* **DATA PROVIDED**:
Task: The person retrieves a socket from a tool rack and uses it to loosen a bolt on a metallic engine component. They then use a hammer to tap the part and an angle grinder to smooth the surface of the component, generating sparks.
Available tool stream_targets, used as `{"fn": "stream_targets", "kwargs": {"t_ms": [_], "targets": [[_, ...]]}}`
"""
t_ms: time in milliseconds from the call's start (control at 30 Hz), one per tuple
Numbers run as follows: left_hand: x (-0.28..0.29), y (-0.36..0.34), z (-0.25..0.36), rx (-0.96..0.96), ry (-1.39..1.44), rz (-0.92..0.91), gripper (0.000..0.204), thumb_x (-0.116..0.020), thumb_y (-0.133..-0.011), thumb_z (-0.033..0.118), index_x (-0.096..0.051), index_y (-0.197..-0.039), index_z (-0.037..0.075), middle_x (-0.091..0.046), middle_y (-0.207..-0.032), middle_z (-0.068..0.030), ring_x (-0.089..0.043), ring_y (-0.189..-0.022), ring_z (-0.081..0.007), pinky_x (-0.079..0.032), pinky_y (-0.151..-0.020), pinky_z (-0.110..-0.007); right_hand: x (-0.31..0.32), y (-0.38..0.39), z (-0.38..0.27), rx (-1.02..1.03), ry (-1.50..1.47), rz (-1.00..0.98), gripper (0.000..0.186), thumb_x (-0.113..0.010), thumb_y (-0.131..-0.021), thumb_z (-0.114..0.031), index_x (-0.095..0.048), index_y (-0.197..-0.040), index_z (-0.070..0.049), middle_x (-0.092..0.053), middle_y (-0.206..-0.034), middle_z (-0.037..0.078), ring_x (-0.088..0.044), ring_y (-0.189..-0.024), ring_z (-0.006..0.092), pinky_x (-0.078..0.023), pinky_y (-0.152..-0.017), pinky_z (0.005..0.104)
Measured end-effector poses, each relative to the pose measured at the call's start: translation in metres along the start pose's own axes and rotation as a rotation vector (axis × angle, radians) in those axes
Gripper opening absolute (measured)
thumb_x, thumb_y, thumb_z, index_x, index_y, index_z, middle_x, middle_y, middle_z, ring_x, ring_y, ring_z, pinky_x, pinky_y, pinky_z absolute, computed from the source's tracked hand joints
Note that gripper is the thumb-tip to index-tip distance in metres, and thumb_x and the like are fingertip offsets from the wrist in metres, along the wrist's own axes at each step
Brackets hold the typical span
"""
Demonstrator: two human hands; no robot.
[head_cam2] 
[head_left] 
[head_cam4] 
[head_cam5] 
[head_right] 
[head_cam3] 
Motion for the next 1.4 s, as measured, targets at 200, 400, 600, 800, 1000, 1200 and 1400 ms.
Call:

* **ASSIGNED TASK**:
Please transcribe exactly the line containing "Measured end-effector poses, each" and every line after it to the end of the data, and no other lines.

* **RESPONSE BOX**:
Measured end-effector poses, each relative to the pose measured at the call's start: translation in metres along the start pose's own axes and rotation as a rotation vector (axis × angle, radians) in those axes
Gripper opening absolute (measured)
thumb_x, thumb_y, thumb_z, index_x, index_y, index_z, middle_x, middle_y, middle_z, ring_x, ring_y, ring_z, pinky_x, pinky_y, pinky_z absolute, computed from the source's tracked hand joints
Note that gripper is the thumb-tip to index-tip distance in metres, and thumb_x and the like are fingertip offsets from the wrist in metres, along the wrist's own axes at each step
Brackets hold the typical span
"""
Demonstrator: two human hands; no robot.
[head_cam2] 
[head_left] 
[head_cam4] 
[head_cam5] 
[head_right] 
[head_cam3] 
Motion for the next 1.4 s, as measured, targets at 200, 400, 600, 800, 1000, 1200 and 1400 ms.
Call:

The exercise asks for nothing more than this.